ACTIVITY: Each line below from the line with "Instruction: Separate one" to the line with "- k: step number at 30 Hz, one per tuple" must be copied exactly, including those two, and no picture may appear in the copy.

EXCERPTED DATA:

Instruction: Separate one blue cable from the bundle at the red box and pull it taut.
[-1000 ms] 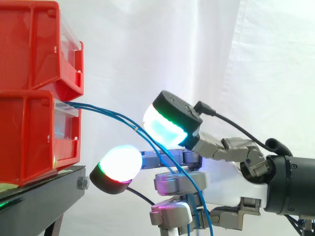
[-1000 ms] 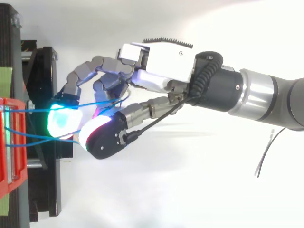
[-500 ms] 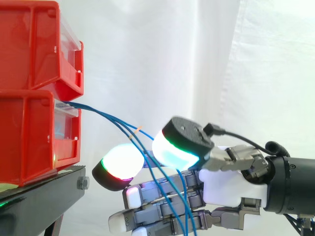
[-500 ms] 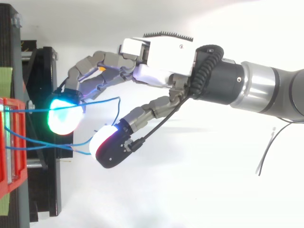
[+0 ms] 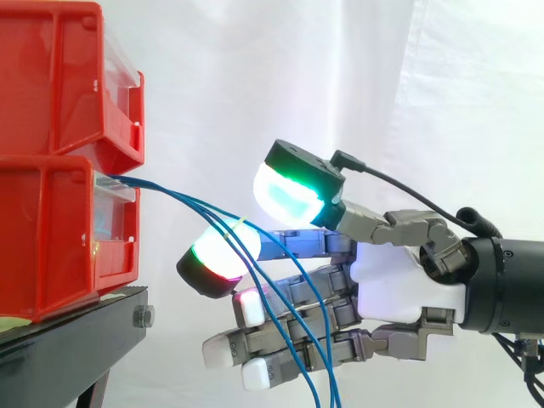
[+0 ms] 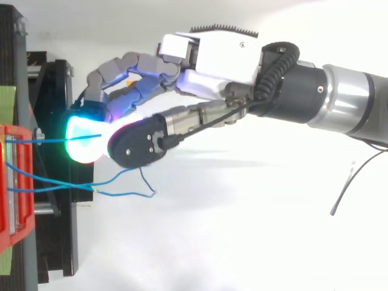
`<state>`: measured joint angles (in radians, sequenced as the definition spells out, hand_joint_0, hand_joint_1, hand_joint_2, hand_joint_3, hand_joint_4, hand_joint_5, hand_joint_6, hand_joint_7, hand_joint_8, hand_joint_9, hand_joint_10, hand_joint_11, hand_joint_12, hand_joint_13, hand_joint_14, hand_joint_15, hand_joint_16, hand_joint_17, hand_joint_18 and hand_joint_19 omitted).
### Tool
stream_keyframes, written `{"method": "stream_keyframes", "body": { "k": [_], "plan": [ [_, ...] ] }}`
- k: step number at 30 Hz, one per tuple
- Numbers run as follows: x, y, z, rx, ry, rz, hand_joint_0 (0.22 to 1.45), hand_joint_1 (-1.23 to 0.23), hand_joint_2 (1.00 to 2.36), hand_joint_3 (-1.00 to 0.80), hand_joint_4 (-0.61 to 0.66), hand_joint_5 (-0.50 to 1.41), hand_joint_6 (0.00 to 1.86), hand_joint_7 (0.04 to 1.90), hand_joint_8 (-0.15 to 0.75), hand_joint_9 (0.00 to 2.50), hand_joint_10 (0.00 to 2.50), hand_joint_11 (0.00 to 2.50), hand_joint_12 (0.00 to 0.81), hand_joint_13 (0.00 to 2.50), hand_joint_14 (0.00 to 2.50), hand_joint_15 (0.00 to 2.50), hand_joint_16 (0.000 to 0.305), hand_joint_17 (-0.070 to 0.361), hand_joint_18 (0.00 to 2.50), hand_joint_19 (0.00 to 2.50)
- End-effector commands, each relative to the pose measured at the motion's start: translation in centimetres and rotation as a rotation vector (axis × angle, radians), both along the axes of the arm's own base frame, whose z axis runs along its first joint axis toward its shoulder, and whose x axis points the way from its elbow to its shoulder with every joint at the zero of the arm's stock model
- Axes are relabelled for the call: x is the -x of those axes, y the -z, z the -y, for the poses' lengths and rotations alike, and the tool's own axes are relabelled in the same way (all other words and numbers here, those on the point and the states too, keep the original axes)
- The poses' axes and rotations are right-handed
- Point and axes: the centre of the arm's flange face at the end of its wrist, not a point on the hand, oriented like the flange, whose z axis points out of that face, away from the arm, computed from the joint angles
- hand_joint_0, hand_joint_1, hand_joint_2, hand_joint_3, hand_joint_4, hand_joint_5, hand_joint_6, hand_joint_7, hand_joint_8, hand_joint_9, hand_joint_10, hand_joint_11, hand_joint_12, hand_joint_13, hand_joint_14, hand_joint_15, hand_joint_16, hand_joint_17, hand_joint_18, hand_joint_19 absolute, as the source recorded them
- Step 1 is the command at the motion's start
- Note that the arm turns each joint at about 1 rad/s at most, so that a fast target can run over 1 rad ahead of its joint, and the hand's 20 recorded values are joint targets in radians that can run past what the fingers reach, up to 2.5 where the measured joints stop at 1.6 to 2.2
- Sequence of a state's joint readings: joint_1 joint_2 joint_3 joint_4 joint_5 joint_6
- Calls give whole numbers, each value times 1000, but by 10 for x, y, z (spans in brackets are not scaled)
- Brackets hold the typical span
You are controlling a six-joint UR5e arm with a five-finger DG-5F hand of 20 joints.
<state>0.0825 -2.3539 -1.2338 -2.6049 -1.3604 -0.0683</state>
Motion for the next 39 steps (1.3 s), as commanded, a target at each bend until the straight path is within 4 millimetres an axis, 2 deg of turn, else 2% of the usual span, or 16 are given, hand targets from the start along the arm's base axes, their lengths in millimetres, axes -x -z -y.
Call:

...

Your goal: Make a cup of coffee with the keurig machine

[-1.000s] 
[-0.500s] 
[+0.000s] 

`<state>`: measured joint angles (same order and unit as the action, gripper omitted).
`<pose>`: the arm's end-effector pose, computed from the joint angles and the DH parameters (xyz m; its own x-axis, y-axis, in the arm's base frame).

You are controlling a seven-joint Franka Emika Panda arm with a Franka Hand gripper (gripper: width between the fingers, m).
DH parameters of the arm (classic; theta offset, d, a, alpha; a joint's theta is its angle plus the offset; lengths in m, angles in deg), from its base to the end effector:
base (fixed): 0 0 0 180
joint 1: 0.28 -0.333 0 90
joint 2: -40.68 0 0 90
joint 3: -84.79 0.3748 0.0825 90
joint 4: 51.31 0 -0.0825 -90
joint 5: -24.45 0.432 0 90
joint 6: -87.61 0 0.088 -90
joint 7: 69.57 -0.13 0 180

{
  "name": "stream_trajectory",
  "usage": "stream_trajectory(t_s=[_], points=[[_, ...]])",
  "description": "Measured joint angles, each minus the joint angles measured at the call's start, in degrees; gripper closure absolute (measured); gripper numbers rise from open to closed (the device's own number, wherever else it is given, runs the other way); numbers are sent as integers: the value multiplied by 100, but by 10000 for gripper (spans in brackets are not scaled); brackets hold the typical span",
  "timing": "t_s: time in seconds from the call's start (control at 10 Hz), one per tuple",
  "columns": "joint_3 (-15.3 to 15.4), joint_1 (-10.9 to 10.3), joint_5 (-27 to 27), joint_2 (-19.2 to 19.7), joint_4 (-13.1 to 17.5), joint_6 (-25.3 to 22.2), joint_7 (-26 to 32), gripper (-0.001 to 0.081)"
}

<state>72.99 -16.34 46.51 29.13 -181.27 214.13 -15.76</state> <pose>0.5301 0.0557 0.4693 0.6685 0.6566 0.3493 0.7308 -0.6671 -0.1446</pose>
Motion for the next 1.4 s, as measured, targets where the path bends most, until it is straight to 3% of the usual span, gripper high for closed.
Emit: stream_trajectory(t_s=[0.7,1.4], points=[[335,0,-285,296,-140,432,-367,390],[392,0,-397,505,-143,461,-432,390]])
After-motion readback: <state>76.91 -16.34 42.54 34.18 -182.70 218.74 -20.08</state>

YOUR RESPONSE:
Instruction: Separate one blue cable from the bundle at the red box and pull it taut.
[-1000 ms] 
[-1000 ms] 
[-500 ms] 
[-500 ms] 
[+0 ms] 
[+0 ms] 
`<state>`: measured joint angles (in radians, sequenced as the definition spells out, hand_joint_0, hand_joint_1, hand_joint_2, hand_joint_3, hand_joint_4, hand_joint_5, hand_joint_6, hand_joint_7, hand_joint_8, hand_joint_9, hand_joint_10, hand_joint_11, hand_joint_12, hand_joint_13, hand_joint_14, hand_joint_15, hand_joint_16, hand_joint_17, hand_joint_18 and hand_joint_19 omitted).
### Tool
stream_keyframes, written `{"method": "stream_keyframes", "body": { "k": [_], "plan": [ [_, ...] ] }}`
- k: step number at 30 Hz, one per tuple

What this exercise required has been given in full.